» **Work order**:
Print the whole listing, unchanged.

::::::

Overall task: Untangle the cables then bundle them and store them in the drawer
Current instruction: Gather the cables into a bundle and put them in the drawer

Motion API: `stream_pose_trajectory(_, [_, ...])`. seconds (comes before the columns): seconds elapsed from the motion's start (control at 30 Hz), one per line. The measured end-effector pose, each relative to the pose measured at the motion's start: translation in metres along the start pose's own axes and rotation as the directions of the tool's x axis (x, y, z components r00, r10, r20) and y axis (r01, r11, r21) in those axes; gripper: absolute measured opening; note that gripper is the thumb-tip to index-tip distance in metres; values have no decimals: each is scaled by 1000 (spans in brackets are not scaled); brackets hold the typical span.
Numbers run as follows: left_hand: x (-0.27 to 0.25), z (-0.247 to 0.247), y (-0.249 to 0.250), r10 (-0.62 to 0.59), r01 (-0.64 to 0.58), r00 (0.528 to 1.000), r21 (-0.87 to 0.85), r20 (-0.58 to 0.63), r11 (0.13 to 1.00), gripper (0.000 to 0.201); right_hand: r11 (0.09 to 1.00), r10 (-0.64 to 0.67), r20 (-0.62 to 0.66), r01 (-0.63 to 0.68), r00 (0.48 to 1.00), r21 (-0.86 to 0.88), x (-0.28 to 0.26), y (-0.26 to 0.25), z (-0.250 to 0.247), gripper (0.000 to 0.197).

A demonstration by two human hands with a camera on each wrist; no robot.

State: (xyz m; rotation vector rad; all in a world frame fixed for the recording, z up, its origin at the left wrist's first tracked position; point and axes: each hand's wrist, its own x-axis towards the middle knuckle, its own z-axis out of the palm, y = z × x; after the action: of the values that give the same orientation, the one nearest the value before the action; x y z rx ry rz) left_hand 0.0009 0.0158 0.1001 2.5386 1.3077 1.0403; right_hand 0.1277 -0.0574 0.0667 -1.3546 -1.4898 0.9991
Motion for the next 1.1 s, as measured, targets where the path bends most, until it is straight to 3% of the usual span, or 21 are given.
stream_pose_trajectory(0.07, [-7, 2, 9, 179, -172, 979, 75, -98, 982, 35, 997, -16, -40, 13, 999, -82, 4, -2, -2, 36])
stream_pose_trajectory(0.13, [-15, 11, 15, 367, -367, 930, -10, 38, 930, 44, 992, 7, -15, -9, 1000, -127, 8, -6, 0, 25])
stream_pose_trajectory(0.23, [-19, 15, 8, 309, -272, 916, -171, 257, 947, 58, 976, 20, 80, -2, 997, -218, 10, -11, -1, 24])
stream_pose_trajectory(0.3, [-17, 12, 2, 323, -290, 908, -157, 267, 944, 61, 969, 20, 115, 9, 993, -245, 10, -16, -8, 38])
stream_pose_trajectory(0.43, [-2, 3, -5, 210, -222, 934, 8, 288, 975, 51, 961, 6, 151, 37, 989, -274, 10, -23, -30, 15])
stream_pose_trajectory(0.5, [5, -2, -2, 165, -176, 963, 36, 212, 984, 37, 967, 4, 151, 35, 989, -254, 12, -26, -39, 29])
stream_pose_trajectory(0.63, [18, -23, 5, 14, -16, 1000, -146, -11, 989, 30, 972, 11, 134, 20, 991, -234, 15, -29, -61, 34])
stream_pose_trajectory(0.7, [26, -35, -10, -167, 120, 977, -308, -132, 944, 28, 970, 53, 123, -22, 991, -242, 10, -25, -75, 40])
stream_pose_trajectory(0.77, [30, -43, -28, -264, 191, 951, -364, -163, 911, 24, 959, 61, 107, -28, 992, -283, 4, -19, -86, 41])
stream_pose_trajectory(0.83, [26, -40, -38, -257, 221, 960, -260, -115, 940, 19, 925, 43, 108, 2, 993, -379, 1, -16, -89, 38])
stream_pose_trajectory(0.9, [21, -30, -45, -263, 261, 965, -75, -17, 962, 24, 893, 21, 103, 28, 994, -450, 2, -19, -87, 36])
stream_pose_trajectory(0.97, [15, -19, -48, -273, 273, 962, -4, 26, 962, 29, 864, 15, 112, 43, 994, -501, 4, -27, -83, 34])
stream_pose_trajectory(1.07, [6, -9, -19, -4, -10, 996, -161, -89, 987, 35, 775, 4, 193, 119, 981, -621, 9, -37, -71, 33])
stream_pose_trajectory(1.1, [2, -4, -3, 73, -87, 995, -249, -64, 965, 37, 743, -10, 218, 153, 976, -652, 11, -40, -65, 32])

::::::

» **Solution below**:
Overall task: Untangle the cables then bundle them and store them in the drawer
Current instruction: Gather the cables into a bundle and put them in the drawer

Motion API: `stream_pose_trajectory(_, [_, ...])`. seconds (comes before the columns): seconds elapsed from the motion's start (control at 30 Hz), one per line. The measured end-effector pose, each relative to the pose measured at the motion's start: translation in metres along the start pose's own axes and rotation as the directions of the tool's x axis (x, y, z components r00, r10, r20) and y axis (r01, r11, r21) in those axes; gripper: absolute measured opening; note that gripper is the thumb-tip to index-tip distance in metres; values have no decimals: each is scaled by 1000 (spans in brackets are not scaled); brackets hold the typical span.
Numbers run as follows: left_hand: x (-0.27 to 0.25), z (-0.247 to 0.247), y (-0.249 to 0.250), r10 (-0.62 to 0.59), r01 (-0.64 to 0.58), r00 (0.528 to 1.000), r21 (-0.87 to 0.85), r20 (-0.58 to 0.63), r11 (0.13 to 1.00), gripper (0.000 to 0.201); right_hand: r11 (0.09 to 1.00), r10 (-0.64 to 0.67), r20 (-0.62 to 0.66), r01 (-0.63 to 0.68), r00 (0.48 to 1.00), r21 (-0.86 to 0.88), x (-0.28 to 0.26), y (-0.26 to 0.25), z (-0.250 to 0.247), gripper (0.000 to 0.197).

A demonstration by two human hands with a camera on each wrist; no robot.

State: (xyz m; rotation vector rad; all in a world frame fixed for the recording, z up, its origin at the left wrist's first tracked position; point and axes: each hand's wrist, its own x-axis towards the middle knuckle, its own z-axis out of the palm, y = z × x; after the action: of the values that give the same orientation, the one nearest the value before the action; x y z rx ry rz) left_hand 0.0009 0.0158 0.1001 2.5386 1.3077 1.0403; right_hand 0.1277 -0.0574 0.0667 -1.3546 -1.4898 0.9991
Motion for the next 1.1 s, as measured, targets where the path bends most, until it is straight to 3% of the usual span, or 21 are given.
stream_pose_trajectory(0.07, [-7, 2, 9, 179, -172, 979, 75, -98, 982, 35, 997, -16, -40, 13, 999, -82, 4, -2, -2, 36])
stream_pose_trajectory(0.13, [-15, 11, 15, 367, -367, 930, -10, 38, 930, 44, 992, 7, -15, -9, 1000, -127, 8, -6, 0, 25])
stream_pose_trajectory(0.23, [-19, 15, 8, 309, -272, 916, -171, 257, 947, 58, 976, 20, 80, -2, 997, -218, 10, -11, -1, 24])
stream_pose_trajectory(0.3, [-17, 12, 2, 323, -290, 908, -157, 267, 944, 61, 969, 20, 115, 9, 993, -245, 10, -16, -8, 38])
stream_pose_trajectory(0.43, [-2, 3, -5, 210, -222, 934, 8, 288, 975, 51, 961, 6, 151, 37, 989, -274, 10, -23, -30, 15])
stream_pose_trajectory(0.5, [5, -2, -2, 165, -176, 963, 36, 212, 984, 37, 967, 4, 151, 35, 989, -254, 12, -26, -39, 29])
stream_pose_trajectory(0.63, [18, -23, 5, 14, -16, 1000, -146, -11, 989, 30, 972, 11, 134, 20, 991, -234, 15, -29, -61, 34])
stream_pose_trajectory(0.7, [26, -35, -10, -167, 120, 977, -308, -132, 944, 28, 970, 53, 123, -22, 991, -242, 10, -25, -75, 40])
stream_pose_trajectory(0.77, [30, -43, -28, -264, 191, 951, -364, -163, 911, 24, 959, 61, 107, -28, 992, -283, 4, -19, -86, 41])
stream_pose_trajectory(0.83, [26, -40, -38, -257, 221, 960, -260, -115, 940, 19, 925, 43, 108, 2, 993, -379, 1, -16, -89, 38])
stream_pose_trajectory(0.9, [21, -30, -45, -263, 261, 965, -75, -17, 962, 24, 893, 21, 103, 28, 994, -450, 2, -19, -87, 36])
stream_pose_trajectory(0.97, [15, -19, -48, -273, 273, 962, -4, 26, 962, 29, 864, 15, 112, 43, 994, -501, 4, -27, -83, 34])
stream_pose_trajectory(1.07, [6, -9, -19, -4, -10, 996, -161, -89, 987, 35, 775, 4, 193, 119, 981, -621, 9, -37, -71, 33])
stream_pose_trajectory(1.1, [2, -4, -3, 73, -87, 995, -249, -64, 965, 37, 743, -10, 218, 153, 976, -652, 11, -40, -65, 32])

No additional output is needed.